How to complete this task
Starting at the line that contains "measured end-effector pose" in the listing below, write out every line word for word until you have written the line that contains "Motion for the".
------------------------------
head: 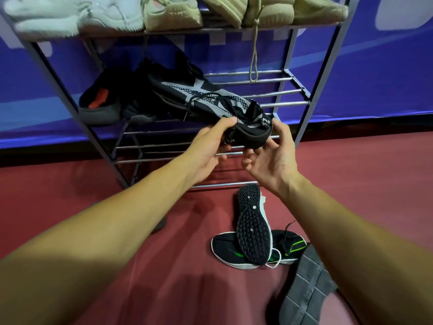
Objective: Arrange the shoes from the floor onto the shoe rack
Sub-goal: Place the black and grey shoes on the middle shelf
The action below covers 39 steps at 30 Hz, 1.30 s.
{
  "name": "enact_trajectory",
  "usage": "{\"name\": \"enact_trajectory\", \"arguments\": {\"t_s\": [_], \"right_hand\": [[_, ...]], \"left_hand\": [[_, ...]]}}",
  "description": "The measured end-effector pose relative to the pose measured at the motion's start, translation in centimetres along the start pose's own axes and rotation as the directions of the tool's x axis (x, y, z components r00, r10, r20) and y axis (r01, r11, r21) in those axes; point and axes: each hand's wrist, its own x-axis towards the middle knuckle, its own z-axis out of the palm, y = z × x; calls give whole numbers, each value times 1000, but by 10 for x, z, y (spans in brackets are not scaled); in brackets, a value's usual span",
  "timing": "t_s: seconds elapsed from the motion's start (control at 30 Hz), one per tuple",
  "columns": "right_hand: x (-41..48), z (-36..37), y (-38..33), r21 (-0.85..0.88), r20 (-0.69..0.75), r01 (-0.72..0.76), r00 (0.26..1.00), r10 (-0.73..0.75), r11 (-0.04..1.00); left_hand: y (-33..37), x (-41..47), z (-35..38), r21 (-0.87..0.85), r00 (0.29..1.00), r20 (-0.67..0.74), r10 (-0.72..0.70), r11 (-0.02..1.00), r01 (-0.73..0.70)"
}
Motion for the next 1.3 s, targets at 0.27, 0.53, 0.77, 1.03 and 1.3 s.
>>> {"name": "enact_trajectory", "arguments": {"t_s": [0.27, 0.53, 0.77, 1.03, 1.3], "right_hand": [[-1, -10, -5, -75, -10, 5, 1000, -6, 997], [9, -3, -13, -60, 37, 6, 999, -4, 998], [27, 18, -23, -253, -33, 105, 993, -117, 962], [44, 30, -20, -367, -33, 114, 990, -136, 923], [63, 32, -20, -340, -44, 118, 989, -141, 933]], "left_hand": [[30, 14, -2, 190, 997, 11, -75, 979, 71], [16, 20, 8, 30, 996, 74, -39, 999, 36], [8, 33, 10, -105, 997, -46, -70, 992, 65], [5, 47, 8, -309, 988, -115, -105, 949, 65], [6, 64, 6, -341, 990, -119, -76, 939, 31]]}}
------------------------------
Result for this task
  "description": "The measured end-effector pose relative to the pose measured at the motion's start, translation in centimetres along the start pose's own axes and rotation as the directions of the tool's x axis (x, y, z components r00, r10, r20) and y axis (r01, r11, r21) in those axes; point and axes: each hand's wrist, its own x-axis towards the middle knuckle, its own z-axis out of the palm, y = z × x; calls give whole numbers, each value times 1000, but by 10 for x, z, y (spans in brackets are not scaled); in brackets, a value's usual span",
  "timing": "t_s: seconds elapsed from the motion's start (control at 30 Hz), one per tuple",
  "columns": "right_hand: x (-41..48), z (-36..37), y (-38..33), r21 (-0.85..0.88), r20 (-0.69..0.75), r01 (-0.72..0.76), r00 (0.26..1.00), r10 (-0.73..0.75), r11 (-0.04..1.00); left_hand: y (-33..37), x (-41..47), z (-35..38), r21 (-0.87..0.85), r00 (0.29..1.00), r20 (-0.67..0.74), r10 (-0.72..0.70), r11 (-0.02..1.00), r01 (-0.73..0.70)"
}
Motion for the next 1.3 s, targets at 0.27, 0.53, 0.77, 1.03 and 1.3 s.

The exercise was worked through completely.